The bill combines technical device mandates, heavy administrative processes, and income‑based cost allocation without specifying key operational standards. It defines 'certified' devices and 'certified' providers but does not set out in this text who issues certification, what technical performance standards must be met (for example, how the device identifies and limits speeding in mixed urban/highway contexts), or how devices will interact with aftermarket vehicle systems.
That vagueness creates implementation risk: manufacturers and installers need clear certification criteria before they can scale, courts need concrete forms and standard phrasing for orders, and the DMV needs IT changes to record restrictions and manage incoming verification forms and installer alerts.
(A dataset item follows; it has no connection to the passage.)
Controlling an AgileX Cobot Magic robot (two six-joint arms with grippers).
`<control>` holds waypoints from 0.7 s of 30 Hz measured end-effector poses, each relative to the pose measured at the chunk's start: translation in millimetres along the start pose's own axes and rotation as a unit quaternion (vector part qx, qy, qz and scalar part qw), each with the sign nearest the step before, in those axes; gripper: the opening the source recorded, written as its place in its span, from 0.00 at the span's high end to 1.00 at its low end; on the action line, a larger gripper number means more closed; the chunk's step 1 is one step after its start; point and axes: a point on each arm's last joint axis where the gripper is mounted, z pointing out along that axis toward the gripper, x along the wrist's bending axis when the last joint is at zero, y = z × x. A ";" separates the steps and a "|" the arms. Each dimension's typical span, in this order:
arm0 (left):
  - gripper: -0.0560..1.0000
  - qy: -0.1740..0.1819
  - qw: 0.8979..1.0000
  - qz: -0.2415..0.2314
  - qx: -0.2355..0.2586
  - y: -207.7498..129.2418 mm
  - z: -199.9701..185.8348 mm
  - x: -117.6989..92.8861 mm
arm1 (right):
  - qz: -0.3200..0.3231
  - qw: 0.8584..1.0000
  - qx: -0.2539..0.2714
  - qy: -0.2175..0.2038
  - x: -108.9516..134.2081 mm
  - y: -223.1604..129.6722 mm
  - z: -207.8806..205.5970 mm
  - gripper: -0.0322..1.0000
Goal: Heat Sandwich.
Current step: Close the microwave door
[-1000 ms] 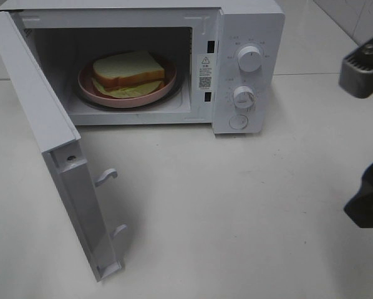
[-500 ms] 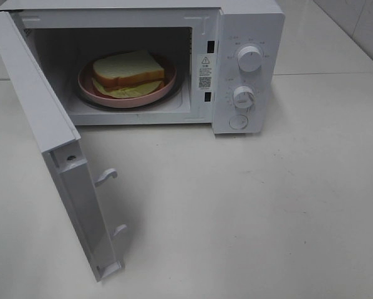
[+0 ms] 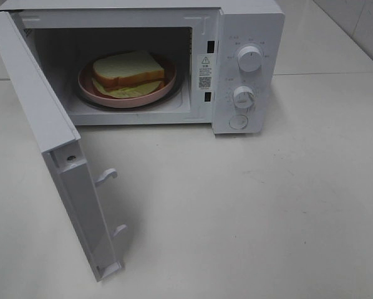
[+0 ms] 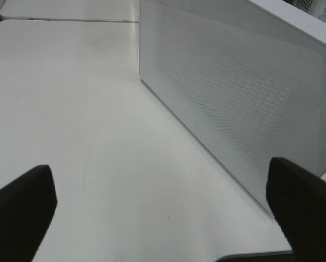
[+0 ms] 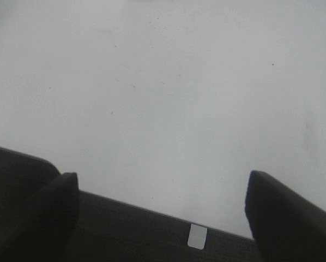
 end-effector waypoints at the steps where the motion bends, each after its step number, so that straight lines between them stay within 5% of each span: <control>1: 0.03 0.000 1.000 0.000 0.000 0.0 0.0 0.0 | 0.006 1.000 -0.002 -0.005 0.1 -1.8 0.5 0.20; 10: 0.03 0.000 1.000 0.000 0.000 0.0 0.0 0.0 | 0.055 0.998 -0.034 -0.008 8.2 -16.0 9.0 0.21; 16: 0.03 0.000 1.000 0.000 0.000 0.0 0.0 0.0 | 0.073 0.990 -0.119 -0.033 9.1 -20.9 3.4 0.22; 21: 0.03 0.000 1.000 0.000 0.000 0.0 0.0 0.0 | 0.078 0.987 -0.133 -0.042 9.4 -22.1 7.3 0.23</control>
The fee schedule and income verification regime are operationally precise about documents but ambiguous in the bill text as provided: the statute ties the provider to cover unpaid percentages, requires retroactive credits, and mandates conspicuous disclosures — all reasonable consumer protections — yet it could shift substantial up‑front cash flow and compliance risk to manufacturers and installers, potentially narrowing the pool of willing providers or raising prices. The every‑60‑days service cadence reduces the window for undetected tampering but raises access burdens on low‑income drivers and rural offenders, and it assumes an adequate network of certified installers in the five counties.
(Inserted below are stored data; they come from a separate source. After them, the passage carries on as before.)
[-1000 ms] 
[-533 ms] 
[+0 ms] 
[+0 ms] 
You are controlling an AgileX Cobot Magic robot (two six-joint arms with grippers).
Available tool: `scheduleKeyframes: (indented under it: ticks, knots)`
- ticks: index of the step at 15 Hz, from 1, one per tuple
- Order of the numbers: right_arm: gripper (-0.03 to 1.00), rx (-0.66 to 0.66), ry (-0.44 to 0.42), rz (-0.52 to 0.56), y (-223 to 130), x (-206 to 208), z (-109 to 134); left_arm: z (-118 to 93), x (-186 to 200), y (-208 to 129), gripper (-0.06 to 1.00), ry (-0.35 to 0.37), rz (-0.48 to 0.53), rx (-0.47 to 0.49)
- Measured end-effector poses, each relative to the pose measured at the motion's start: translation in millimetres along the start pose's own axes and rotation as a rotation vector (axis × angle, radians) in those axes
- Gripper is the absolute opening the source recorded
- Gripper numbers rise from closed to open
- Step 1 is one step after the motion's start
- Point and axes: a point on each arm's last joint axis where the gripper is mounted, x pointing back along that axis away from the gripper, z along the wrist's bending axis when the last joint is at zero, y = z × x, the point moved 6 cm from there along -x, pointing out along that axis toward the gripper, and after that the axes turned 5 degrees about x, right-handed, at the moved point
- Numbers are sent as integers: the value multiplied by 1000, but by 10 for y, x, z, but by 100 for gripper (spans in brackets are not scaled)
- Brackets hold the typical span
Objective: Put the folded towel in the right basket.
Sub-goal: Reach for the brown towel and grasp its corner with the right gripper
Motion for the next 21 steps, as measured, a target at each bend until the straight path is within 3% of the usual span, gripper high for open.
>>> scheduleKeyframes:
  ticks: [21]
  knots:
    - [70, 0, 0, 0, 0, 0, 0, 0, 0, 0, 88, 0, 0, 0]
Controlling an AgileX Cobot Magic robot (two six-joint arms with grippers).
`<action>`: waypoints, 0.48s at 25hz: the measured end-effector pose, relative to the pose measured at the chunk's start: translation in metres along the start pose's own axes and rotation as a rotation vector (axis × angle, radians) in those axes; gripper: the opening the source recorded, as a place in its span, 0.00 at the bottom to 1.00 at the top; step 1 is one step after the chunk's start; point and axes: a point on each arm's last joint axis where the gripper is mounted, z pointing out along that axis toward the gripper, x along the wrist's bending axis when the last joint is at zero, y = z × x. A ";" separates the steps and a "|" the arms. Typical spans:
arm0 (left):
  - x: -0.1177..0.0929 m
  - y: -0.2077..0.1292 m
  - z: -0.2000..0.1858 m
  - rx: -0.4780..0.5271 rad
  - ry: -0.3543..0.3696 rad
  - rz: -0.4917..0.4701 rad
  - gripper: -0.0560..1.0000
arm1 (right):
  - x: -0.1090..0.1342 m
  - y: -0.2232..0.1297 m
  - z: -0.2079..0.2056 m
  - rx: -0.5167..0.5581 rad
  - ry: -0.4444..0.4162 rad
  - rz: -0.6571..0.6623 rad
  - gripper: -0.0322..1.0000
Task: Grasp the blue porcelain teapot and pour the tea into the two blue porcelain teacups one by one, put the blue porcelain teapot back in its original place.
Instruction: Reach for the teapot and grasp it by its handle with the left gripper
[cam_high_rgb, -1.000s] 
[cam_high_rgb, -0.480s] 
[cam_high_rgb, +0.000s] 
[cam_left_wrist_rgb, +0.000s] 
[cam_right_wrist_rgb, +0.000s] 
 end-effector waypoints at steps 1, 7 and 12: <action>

Finally, the pilot’s limited geography and hard sunset pose evaluation challenges. Data from five counties with diverse urban/rural mixes can be informative, but small sample sizes, differential enforcement across courts, and the patchwork of device availability may produce noisy results.
The reporting deadlines (data to Transportation Agency by mid‑2030 and assessment by mid‑2031) provide time to measure recidivism but may not capture longer‑term behavioral change or substitution effects (e.g., offenders shifting to unmonitored modes).